Talked to my sponsor this morning and told him I was angry and worried about my son. I think my son's mother is punishing me for keeping him two weeks for her to go get help and or recover from her "feelings of suicide".

Her mother upset her and my exgf thought hurting herself was the solution.

Anyway I digress, my sponsor told me to ignore my exes texts about her health and relationship issues, I told him I have asked her a few dozen times to refrain from indulging herself at my expense and to please stick to the topic of our son and leave it at that.

I cannot get her to stop soo I just ignore her pleas for attention from me. And now she's playing it on the other extreme and not saying anything but "fine"

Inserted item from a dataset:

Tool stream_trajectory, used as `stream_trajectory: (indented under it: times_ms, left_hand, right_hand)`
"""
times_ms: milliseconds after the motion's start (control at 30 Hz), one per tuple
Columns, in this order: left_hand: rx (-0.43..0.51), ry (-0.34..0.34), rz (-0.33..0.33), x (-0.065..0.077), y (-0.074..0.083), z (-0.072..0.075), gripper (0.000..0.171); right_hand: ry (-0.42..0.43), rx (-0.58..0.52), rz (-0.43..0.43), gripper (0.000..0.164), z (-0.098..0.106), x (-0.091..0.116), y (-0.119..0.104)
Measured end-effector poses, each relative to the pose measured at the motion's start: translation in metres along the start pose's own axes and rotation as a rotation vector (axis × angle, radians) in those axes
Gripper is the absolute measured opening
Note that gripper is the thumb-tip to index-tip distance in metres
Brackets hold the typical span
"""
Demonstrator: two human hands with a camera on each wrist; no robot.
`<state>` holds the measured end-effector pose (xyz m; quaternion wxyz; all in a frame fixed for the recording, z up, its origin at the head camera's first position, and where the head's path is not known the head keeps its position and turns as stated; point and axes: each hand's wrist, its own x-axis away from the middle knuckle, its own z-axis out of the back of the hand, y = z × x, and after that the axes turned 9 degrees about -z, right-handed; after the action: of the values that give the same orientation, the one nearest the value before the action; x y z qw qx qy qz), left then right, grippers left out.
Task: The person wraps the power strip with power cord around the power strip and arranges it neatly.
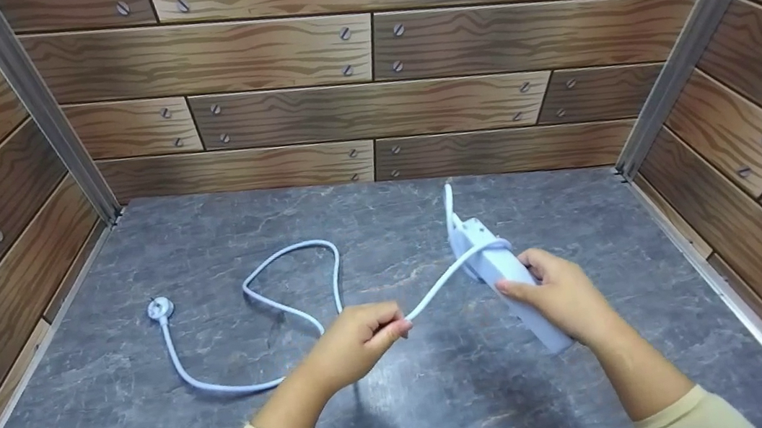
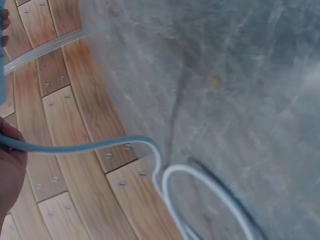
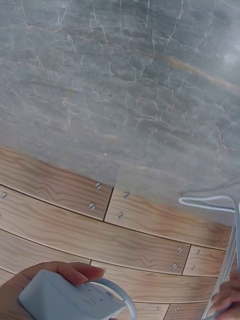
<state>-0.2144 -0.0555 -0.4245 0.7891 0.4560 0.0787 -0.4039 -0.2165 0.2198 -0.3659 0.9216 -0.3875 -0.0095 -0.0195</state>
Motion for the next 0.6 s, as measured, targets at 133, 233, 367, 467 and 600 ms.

Sponsor said I cannot change her, can't control her, can't understand her, I could hear his wife in the background, she's a big Alanon person (love her, well both of them) she said, didn't cause it, can't control it, cant cure it.

My exgf says she's clean but her extensive drug and alcohol abuse will get to her eventually, dry drunk we call it.

Anyway, sponsor says I will never understand my exgf and since I'm not God, that won't change.

And great, just got a text from my son's teacher saying his mother won't respond to calls or texts! She don't care one bit about our son.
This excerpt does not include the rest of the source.